• RECORDED INFORMATION:
+ + +
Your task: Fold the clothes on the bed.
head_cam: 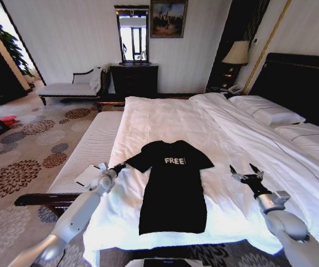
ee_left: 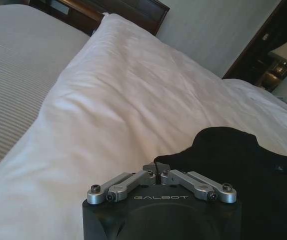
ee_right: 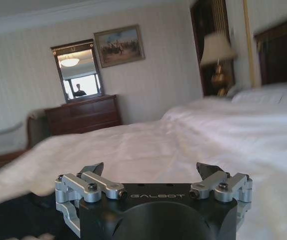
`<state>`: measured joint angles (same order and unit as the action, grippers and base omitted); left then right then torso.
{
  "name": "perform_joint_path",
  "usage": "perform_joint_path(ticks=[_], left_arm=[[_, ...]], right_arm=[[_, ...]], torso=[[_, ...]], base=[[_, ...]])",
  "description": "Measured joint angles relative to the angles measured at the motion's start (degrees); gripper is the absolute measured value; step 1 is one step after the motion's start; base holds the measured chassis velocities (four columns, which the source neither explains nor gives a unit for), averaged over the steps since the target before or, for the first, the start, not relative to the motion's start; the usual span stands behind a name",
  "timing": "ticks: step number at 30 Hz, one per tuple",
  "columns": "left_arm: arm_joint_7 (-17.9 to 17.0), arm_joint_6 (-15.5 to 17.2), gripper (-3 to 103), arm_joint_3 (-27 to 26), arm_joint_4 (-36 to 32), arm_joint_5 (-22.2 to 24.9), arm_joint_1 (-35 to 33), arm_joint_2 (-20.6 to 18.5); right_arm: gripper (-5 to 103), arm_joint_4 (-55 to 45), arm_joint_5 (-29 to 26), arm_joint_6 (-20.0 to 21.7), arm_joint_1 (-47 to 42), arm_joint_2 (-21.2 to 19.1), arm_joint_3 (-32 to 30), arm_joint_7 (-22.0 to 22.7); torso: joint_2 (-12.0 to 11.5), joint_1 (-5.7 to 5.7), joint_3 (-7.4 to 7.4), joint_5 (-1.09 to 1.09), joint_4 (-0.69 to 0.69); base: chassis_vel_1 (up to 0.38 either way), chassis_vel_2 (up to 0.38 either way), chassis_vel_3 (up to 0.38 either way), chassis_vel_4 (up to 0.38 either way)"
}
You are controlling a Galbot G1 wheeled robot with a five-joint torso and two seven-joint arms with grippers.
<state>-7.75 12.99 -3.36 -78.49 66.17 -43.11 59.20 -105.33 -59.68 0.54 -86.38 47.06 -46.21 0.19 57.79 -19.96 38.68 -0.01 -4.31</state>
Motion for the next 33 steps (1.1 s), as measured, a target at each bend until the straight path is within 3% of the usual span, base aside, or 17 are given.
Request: perform_joint_path(ticks=[1, 4, 5, 8, 11, 14, 23, 33], left_arm=[[0.0, 0.0, 0, 0.0, 0.0, 0.0, 0.0, 0.0], [0.2, -0.1, 0, 0.0, 1.7, 0.0, 0.9, -0.5], [0.2, -0.1, 0, 0.0, 1.7, 0.0, 0.9, -0.5], [0.3, -0.1, 0, 0.0, 4.0, 0.4, 2.7, -0.7], [0.3, -0.1, 0, 0.2, 4.9, 0.6, 3.6, -0.8], [0.4, -0.1, 0, 0.7, 6.8, 1.1, 5.3, -0.7], [0.7, 0.0, 0, 3.5, 10.1, 1.1, 8.4, -0.3], [0.3, 0.0, 0, 4.2, 10.3, 0.7, 8.4, 1.0]], right_arm=[[100, 0.0, 0.0, 0.0, 0.0, 0.0, 0.0, 0.0], [100, 0.3, -10.2, 3.7, 3.5, -3.5, 2.8, 0.1], [100, 0.3, -10.2, 3.7, 3.5, -3.5, 2.8, 0.1], [100, 3.6, -18.0, 6.3, 9.1, -5.9, 8.2, 0.5], [100, 6.0, -20.3, 7.4, 12.3, -6.1, 11.2, 1.1], [100, 11.8, -24.2, 9.0, 21.1, -4.6, 17.2, 2.8], [100, 24.5, -24.6, 10.3, 31.5, 0.6, 23.7, 5.1], [100, 29.0, -23.7, 11.6, 32.4, 2.7, 24.6, 5.5]], torso=[[0.0, 0.00, 0.00, 0.00, 0.00], [0.0, 0.00, -0.01, -0.02, 0.01], [0.0, 0.00, -0.01, -0.02, 0.01], [0.0, 0.00, -0.01, -0.02, 0.00], [0.0, 0.00, 0.00, 0.03, -0.01], [0.0, 0.00, -0.01, -0.01, 0.00], [0.0, -0.01, 0.00, 0.01, 0.02], [0.0, 0.01, 0.00, 0.01, 0.00]], base=[[0.000, 0.000, 0.000, 0.000], [0.000, 0.000, 0.000, 0.000], [0.000, 0.000, 0.000, 0.000], [0.000, 0.000, 0.000, 0.000], [0.000, 0.000, 0.000, 0.000], [0.000, 0.000, 0.000, 0.000], [0.000, 0.000, 0.000, 0.000], [0.000, 0.000, 0.000, 0.000]])
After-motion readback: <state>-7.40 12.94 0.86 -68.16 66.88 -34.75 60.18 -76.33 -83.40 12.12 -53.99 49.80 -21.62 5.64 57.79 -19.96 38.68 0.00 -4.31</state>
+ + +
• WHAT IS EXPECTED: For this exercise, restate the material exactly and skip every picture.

• PROBLEM SOLUTION:
Your task: Fold the clothes on the bed.
head_cam: 
ee_left: 
ee_right: 
`<state>`: measured joint angles (same order and unit as the action, grippers and base omitted); left then right then torso.
{
  "name": "perform_joint_path",
  "usage": "perform_joint_path(ticks=[_], left_arm=[[_, ...]], right_arm=[[_, ...]], torso=[[_, ...]], base=[[_, ...]])",
  "description": "Measured joint angles relative to the angles measured at the motion's start (degrees); gripper is the absolute measured value; step 1 is one step after the motion's start; base holds the measured chassis velocities (four columns, which the source neither explains nor gives a unit for), averaged over the steps since the target before or, for the first, the start, not relative to the motion's start; the usual span stands behind a name",
  "timing": "ticks: step number at 30 Hz, one per tuple",
  "columns": "left_arm: arm_joint_7 (-17.9 to 17.0), arm_joint_6 (-15.5 to 17.2), gripper (-3 to 103), arm_joint_3 (-27 to 26), arm_joint_4 (-36 to 32), arm_joint_5 (-22.2 to 24.9), arm_joint_1 (-35 to 33), arm_joint_2 (-20.6 to 18.5); right_arm: gripper (-5 to 103), arm_joint_4 (-55 to 45), arm_joint_5 (-29 to 26), arm_joint_6 (-20.0 to 21.7), arm_joint_1 (-47 to 42), arm_joint_2 (-21.2 to 19.1), arm_joint_3 (-32 to 30), arm_joint_7 (-22.0 to 22.7); torso: joint_2 (-12.0 to 11.5), joint_1 (-5.7 to 5.7), joint_3 (-7.4 to 7.4), joint_5 (-1.09 to 1.09), joint_4 (-0.69 to 0.69); base: chassis_vel_1 (up to 0.38 either way), chassis_vel_2 (up to 0.38 either way), chassis_vel_3 (up to 0.38 either way), chassis_vel_4 (up to 0.38 either way)"
}
You are controlling a Galbot G1 wheeled robot with a five-joint torso and two seven-joint arms with grippers.
<state>-7.75 12.99 -3.36 -78.49 66.17 -43.11 59.20 -105.33 -59.68 0.54 -86.38 47.06 -46.21 0.19 57.79 -19.96 38.68 -0.01 -4.31</state>
Motion for the next 33 steps (1.1 s), as measured, a target at each bend until the straight path is within 3% of the usual span, base aside, or 17 are given.
Request: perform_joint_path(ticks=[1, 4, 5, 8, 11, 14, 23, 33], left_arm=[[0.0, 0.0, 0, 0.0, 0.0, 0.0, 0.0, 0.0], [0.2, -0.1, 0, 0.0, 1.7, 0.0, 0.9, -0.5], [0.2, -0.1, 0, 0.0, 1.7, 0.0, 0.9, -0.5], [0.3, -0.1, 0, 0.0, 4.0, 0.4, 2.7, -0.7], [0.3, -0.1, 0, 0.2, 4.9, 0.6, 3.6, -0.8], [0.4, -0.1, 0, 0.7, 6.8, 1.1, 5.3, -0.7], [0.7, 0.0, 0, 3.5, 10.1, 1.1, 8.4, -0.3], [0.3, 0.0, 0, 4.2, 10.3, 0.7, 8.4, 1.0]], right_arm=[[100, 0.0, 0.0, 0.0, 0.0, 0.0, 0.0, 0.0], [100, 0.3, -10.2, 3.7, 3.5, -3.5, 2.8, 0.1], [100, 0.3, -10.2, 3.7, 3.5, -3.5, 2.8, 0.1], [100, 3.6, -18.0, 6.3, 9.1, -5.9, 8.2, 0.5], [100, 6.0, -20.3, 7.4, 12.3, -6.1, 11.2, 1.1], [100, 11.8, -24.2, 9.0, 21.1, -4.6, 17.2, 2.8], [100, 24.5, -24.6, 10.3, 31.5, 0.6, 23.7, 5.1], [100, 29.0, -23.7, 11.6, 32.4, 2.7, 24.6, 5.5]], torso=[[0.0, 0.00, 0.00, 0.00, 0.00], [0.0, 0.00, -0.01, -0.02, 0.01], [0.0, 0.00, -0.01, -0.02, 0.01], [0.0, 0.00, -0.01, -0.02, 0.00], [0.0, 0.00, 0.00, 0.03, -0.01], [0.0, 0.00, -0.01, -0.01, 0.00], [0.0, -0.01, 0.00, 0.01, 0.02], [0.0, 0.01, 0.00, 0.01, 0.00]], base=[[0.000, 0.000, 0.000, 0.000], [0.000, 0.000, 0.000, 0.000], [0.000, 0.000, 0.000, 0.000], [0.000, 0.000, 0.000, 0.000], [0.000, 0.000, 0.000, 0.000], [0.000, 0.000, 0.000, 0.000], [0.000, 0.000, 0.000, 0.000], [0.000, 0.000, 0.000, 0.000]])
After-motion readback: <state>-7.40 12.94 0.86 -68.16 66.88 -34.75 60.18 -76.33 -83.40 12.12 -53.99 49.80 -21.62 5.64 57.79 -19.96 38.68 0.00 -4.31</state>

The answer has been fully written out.